In order to calculate n-gram statistics for the input symbolic data \(\mathcal {D}\), which is described by the alphabet of size a, we first initialize an empty vector \(\mathbf s \). This vector will store the n-gram statistics for \(\mathcal {D}\), where the ith position in \(\mathbf s \) corresponds to an n-gram \(\varvec{\mathcal {N}}_i=\langle \mathcal {S}_1, \mathcal {S}_2, \dots , \mathcal {S}_n, \rangle \) from the set \(\varvec{\mathcal {N}}\) of all unique n-grams; \(\mathcal {S}_j\) corresponds to a symbol in jth position of \(\varvec{\mathcal {N}}_i\). The value \(\mathbf s _i\) indicates the number of times \(\varvec{\mathcal {N}}_i\) was observed in the input symbolic data \(\mathcal {D}\). The dimensionality of \(\mathbf s \) is equal to the total number of n-grams in \(\varvec{\mathcal {N}}\), which in turn depends on a and n (size of n-grams) and is calculated as \(a^n\) (i.e., \(\mathbf s \in [a^n \times 1]\)). The n-gram statistics \(\mathbf s \) is calculated via a single pass through \(\mathcal {D}\) using the overlapping sliding window of size n, where for an n-gram observed in the current window the value of its corresponding position in \(\mathbf s \) (i.e., counter) is incremented by one. Thus, \(\mathbf s \) characterizes how many times each n-gram in \(\varvec{\mathcal {N}}\) was observed in \(\mathcal {D}\).

3.3 Hyperdimensional Computing

Hyperdimensional computing [16, 31, 33, 34] also known as Vector Symbolic Architectures is a family of bio-inspired methods of representing and manipulating concepts and their meanings in a high-dimensional space. Hyperdimensional computing finds its applications in, for example, cognitive architectures [10], natural language processing [20, 38], biomedical signal processing [22, 35], approximation of conventional data structures [23, 30], and for classification tasks [18], such as gesture recognition [24], physical activity recognition [37], fault isolation [21]. Vectors of high (but fixed) dimensionality (denoted as d) are the basis for representing information in hyperdimensional computing. These vectors are often referred to as high-dimensional vectors or HD vectors. The information is distributed across HD vector’s positions, therefore, HD vectors use distributed representations. Distributed representations [13] are contrary to the localist representations (which are used in the conventional n-gram statistics) since any subset of the positions can be interpreted. In other words, a particular position of an HD vector does not have any interpretable meaning – only the whole HD vector can be interpreted as a holistic representation of some entity, which in turn bears some information load. In the scope of this paper, symbols of the alphabet are the most basic components of a system and their atomic HD vectors are generated randomly. Atomic HD vectors are stored in the so-called item memory, which in its simplest form is a matrix. Denote the item memory as \(\mathbf H \), where \(\mathbf H \in [d \times a]\). For a given symbol \(\mathcal {S}\) its corresponding HD vector from \(\mathbf H \) is denoted as \(\mathbf H _{\mathcal {S}}\). Atomic HD vectors in \(\mathbf H \) are bipolar (\(\mathbf H _{\mathcal {S}} \in \{-1, +1\}^{[d \times 1]}\)) and random with equal probabilities for \(+1\) and \(-1\). It is worth noting that an important property of high-dimensional spaces is that with an extremely high probability all random HD vectors are dissimilar to each other (quasi orthogonal).

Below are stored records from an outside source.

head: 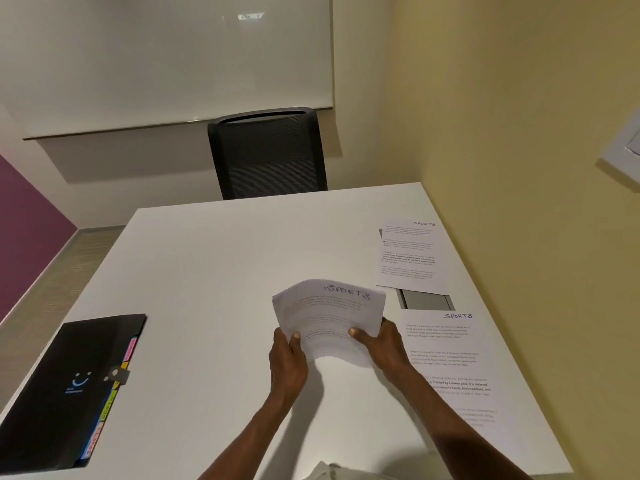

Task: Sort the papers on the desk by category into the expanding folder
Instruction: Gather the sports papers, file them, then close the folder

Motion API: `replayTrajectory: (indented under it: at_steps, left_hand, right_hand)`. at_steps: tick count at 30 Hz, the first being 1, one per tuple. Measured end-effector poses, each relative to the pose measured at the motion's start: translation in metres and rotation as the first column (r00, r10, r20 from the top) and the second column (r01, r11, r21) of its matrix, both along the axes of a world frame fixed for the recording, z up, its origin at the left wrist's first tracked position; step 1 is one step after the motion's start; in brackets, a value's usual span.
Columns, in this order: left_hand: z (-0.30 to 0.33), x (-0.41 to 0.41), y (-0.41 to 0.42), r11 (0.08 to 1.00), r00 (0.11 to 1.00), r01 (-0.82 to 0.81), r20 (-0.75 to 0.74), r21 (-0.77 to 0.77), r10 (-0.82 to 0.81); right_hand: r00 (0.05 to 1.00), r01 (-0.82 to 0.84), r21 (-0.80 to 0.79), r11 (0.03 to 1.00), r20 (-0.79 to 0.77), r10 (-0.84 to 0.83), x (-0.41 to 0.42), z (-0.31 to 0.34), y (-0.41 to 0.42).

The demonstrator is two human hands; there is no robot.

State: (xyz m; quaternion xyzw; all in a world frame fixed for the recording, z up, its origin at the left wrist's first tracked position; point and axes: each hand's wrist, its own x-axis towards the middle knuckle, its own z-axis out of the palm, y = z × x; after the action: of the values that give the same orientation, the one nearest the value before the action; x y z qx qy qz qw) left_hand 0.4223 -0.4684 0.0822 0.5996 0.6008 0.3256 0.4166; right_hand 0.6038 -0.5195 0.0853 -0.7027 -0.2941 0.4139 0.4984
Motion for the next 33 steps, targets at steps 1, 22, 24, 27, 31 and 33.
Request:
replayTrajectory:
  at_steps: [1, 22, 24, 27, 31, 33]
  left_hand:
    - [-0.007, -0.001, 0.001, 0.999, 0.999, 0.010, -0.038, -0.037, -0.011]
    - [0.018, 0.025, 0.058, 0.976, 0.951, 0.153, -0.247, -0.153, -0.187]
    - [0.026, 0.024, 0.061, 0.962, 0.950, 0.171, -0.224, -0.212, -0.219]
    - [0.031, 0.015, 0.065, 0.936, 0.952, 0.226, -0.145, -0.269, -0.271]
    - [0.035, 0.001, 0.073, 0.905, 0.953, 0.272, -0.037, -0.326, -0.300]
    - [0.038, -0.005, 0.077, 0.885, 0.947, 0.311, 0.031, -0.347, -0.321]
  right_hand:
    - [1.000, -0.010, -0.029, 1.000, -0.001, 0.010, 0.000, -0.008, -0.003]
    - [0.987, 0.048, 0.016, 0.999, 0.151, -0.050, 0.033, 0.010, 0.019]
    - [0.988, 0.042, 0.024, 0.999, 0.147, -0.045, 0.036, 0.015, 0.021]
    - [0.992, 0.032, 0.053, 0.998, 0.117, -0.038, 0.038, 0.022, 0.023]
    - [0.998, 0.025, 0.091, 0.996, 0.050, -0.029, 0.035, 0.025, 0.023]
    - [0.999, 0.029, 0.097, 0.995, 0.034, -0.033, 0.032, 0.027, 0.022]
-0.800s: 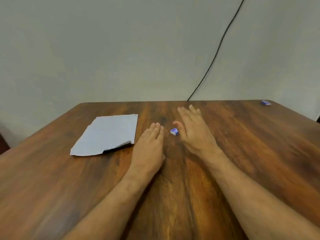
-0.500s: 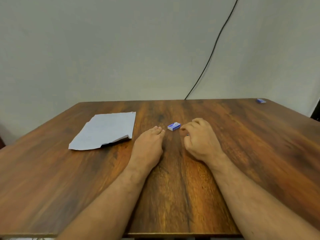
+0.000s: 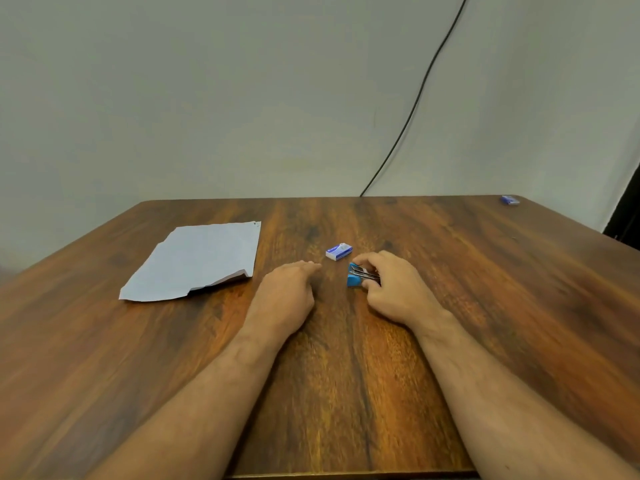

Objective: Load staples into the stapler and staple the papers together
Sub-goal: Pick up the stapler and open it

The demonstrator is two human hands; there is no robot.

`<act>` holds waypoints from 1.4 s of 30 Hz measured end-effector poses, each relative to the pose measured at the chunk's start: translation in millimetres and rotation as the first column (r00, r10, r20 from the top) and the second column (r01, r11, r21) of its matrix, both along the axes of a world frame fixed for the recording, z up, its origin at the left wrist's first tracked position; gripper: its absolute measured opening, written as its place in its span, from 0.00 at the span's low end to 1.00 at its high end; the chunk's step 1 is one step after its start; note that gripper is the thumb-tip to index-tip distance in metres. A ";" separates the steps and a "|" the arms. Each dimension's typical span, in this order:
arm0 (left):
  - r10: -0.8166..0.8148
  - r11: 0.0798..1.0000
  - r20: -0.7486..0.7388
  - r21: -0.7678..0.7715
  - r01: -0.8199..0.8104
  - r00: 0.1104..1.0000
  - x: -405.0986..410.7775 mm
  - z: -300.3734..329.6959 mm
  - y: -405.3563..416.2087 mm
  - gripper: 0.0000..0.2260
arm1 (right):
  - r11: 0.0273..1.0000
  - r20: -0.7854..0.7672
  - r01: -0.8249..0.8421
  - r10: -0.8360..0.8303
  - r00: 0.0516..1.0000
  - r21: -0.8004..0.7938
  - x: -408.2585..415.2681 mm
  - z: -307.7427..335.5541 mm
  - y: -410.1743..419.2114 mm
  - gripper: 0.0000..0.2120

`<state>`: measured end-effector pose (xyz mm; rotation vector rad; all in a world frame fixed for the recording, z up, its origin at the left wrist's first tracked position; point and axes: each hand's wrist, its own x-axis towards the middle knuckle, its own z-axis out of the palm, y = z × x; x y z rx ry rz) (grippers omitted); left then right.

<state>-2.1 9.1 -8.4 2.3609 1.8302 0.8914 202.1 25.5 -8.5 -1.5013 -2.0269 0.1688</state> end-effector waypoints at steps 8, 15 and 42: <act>-0.151 0.974 0.539 -0.062 0.218 0.829 -16.9 0.7 5.2 0.22 | 0.879 -0.738 -0.403 0.092 0.669 -0.255 -53.0 11.6 0.2 0.15; -0.065 0.967 0.694 -0.135 0.218 0.717 -24.4 3.2 7.6 0.11 | 0.864 -0.803 -0.448 0.092 0.589 -0.230 -57.4 5.0 5.1 0.06; -0.067 0.942 0.916 -0.072 0.329 0.395 -29.7 3.1 9.8 0.14 | 0.722 -0.944 -0.625 -0.122 0.307 -0.296 -46.7 11.1 4.7 0.15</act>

In order to manipulate atomic HD vectors hyperdimensional computing defines operations and a similarity measure on HD vectors. In this paper, we use the cosine similarity for characterizing the similarity. Three key operations for computing with HD vectors are bundling, binding, and permutation.

The binding operation is used to bind two HD vectors together. The result of binding is another HD vector. For example, for two symbols \(\mathcal {S}_1\) and \(\mathcal {S}_2\) the result of binding of their HD vectors (denotes as \(\mathbf b \)) is calculated as follows:

$$\begin{aligned} \mathbf b = \mathbf H _{\mathcal {S}_1} \odot \mathbf H _{\mathcal {S}_2}, \end{aligned}$$
(4)

where the notation \(\odot \) for the Hadamard product is used to denote the binding operation since this paper uses positionwise multiplication for binding. An important property of the binding operation is that the resultant HD vector \(\mathbf b \) is dissimilar to the HD vectors being bound, i.e., the cosine similarity between \(\mathbf b \) and \(\mathbf H _{\mathcal {S}_1}\) or \(\mathbf H _{\mathcal {S}_2}\) is approximately 0.

An alternative approach to binding when there is only one HD vector is to permute (rotate) the positions of the HD vector. It is convenient to use a fixed permutation (denoted as \(\rho \)) to bind a position of a symbol in a sequence to an HD vector representing the symbol in that position. Thus, for a symbol \(\mathcal {S}_1\) the result of permutation of its HD vector (denotes as \(\mathbf r \)) is calculated as follows:

$$\begin{aligned} \mathbf r = \rho ( \mathbf H _{\mathcal {S}_1}). \end{aligned}$$
(5)

Similar to the binding operation, the resultant HD vector \(\mathbf r \) is dissimilar to \(\mathbf H _{\mathcal {S}_1}\).

The last operation is called bundling. It is denoted with \(+\) and implemented via positionwise addition. The bundling operation combines several HD vectors into a single HD vector. For example, for \(\mathcal {S}_1\) and \(\mathcal {S}_2\) the result of bundling of their HD vectors (denotes as \(\mathbf a \)) is simply:

$$\begin{aligned} \mathbf a = \mathbf H _{\mathcal {S}_1} + \mathbf H _{\mathcal {S}_2}. \end{aligned}$$
(6)

In contrast to the binding and permutation operations, the resultant HD vector \(\mathbf a \) is similar to all bundled HD vectors, i.e., the cosine similarity between \(\mathbf b \) and \(\mathbf H _{\mathcal {S}_1}\) or \(\mathbf H _{\mathcal {S}_1}\) is more than 0. Thus, the bundling operation allows storing information in HD vectors [11]. Moreover if several copies of any HD vector are included (e.g., \(\mathbf a = 3\mathbf H _{\mathcal {S}_1} + \mathbf H _{\mathcal {S}_2}\)), the resultant HD vector is more similar to the dominating HD vector than to other components.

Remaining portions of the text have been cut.